• _PROBLEM REQUIREMENTS_: From the listing, collect all lines containing the word "scene".

[[ DATA FOR PROCESSING, beginning ]]

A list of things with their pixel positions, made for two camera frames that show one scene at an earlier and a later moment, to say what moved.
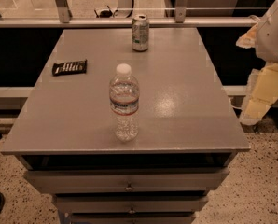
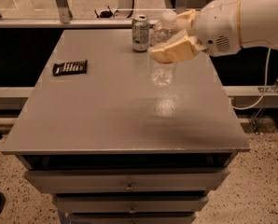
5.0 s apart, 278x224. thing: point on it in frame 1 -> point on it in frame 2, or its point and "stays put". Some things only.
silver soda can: [140, 33] stays put
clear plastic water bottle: [124, 95] -> [164, 74]
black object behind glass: [106, 13] stays put
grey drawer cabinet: [187, 133] stays put
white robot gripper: [273, 39] -> [217, 26]
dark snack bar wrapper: [65, 68] stays put
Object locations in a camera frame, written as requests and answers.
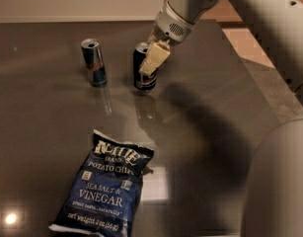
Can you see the slim redbull can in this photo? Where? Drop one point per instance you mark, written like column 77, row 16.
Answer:
column 93, row 58

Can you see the dark blue pepsi can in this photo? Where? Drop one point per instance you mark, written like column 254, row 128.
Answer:
column 141, row 79

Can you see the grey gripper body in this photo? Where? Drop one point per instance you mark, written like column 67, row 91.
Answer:
column 170, row 26

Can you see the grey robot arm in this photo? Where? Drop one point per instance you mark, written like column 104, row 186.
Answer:
column 273, row 204

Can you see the blue kettle chips bag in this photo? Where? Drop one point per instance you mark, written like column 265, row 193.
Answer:
column 106, row 191

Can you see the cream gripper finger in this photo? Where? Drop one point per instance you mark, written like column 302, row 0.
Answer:
column 151, row 37
column 157, row 53

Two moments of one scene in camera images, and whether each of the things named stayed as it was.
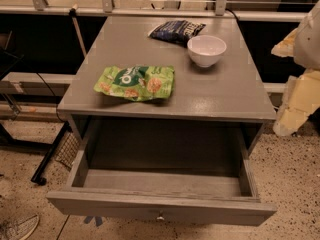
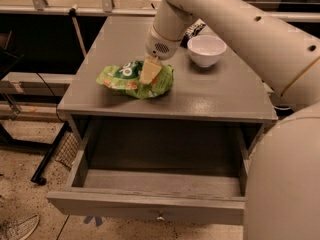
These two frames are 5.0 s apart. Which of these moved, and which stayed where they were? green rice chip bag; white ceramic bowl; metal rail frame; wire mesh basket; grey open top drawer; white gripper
Moved: white gripper; green rice chip bag
Stayed: white ceramic bowl; grey open top drawer; wire mesh basket; metal rail frame
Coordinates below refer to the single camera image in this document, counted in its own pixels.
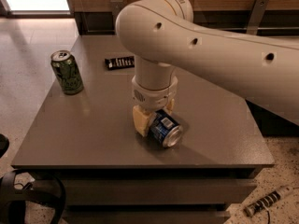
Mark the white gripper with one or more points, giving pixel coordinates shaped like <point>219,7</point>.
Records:
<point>154,96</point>

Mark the blue pepsi can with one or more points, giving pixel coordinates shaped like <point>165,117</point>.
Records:
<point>165,129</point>

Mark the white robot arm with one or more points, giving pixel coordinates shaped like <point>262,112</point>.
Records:
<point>264,71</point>

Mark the green soda can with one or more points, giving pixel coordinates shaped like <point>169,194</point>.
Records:
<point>66,70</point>

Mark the black snack bar wrapper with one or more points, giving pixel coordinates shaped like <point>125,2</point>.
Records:
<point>120,63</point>

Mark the grey drawer cabinet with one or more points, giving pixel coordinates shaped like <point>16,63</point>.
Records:
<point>112,175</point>

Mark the white power strip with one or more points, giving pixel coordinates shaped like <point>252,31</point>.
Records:
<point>268,200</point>

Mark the black chair edge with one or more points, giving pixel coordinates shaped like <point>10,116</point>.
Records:
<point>4,144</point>

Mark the left metal bracket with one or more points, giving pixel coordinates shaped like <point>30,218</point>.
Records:
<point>116,7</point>

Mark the metal bracket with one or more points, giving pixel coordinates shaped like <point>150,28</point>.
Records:
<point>256,16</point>
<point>116,7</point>

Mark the black strap bag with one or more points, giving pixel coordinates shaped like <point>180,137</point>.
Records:
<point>12,200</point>

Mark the right metal bracket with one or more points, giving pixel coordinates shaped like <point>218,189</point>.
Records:
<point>256,16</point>

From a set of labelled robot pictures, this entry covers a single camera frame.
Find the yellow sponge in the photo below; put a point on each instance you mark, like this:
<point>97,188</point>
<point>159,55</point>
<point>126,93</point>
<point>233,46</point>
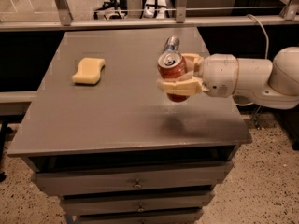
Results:
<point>89,71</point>

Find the bottom grey drawer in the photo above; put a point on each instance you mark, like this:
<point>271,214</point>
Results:
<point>174,216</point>

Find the grey drawer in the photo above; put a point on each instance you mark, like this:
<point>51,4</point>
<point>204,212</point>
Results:
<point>133,178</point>
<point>146,201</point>
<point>174,216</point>

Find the red coke can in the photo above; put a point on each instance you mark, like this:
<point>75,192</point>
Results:
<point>171,64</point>

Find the middle grey drawer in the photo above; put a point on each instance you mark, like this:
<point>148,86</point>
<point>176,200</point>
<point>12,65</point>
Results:
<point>146,201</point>

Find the black office chair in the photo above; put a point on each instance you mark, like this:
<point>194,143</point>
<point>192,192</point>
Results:
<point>112,9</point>

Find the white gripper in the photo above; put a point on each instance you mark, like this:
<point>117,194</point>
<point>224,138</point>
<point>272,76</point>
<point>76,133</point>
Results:
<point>219,74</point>

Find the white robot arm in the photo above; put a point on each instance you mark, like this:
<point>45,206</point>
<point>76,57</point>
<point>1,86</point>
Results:
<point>262,82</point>

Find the metal window rail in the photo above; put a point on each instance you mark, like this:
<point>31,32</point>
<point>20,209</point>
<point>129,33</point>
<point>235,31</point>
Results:
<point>247,20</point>

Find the silver blue slim can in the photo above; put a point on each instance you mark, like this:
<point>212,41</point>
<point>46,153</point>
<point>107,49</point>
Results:
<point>172,43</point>

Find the top grey drawer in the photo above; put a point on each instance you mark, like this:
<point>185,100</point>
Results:
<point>133,178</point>

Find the grey drawer cabinet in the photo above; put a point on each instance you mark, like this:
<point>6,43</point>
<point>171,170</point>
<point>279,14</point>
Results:
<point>123,120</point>

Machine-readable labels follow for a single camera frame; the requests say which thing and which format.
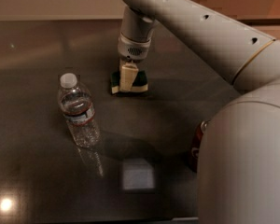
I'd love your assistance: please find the red cola can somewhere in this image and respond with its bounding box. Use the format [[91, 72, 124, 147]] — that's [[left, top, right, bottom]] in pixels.
[[189, 120, 209, 173]]

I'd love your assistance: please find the clear plastic water bottle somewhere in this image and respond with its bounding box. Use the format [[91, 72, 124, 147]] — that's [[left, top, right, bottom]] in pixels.
[[57, 73, 101, 148]]

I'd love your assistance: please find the green and yellow sponge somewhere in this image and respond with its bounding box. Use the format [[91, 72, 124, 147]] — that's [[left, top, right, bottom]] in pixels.
[[110, 71, 148, 94]]

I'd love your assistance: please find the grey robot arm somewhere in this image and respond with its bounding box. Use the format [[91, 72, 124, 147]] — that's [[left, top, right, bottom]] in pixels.
[[122, 0, 280, 224]]

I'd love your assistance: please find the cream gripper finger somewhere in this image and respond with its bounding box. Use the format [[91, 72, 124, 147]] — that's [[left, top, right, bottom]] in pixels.
[[119, 60, 139, 92]]

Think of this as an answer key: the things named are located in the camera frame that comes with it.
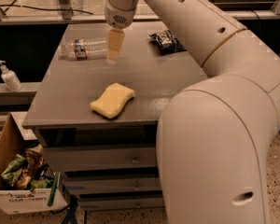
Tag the grey drawer cabinet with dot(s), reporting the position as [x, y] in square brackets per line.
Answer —
[60, 114]

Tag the green snack bag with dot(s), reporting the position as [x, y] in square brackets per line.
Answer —
[13, 171]

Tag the middle grey drawer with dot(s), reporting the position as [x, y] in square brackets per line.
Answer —
[115, 184]

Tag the white pump soap dispenser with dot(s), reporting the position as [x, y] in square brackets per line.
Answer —
[9, 77]

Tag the metal frame rail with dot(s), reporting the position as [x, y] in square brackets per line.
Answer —
[242, 15]

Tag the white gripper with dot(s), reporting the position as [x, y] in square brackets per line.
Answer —
[118, 17]

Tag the green marker pen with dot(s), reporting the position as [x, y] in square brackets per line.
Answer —
[53, 189]

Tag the blue chip bag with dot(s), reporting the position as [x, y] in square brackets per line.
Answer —
[167, 41]

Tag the top grey drawer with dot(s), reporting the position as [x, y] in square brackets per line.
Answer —
[71, 159]

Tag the yellow sponge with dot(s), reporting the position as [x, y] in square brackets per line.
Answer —
[112, 101]

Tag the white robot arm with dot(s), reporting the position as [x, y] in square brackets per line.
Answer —
[213, 137]

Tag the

[[ DATA FOR PROCESSING, end ]]

• _TASK RESPONSE_:
A list of things with their pixel positions, made for two camera frames that show one scene at an earlier and a later moment, to say what moved.
Two moments of one scene in camera images, and whether each of the things named stayed as it was.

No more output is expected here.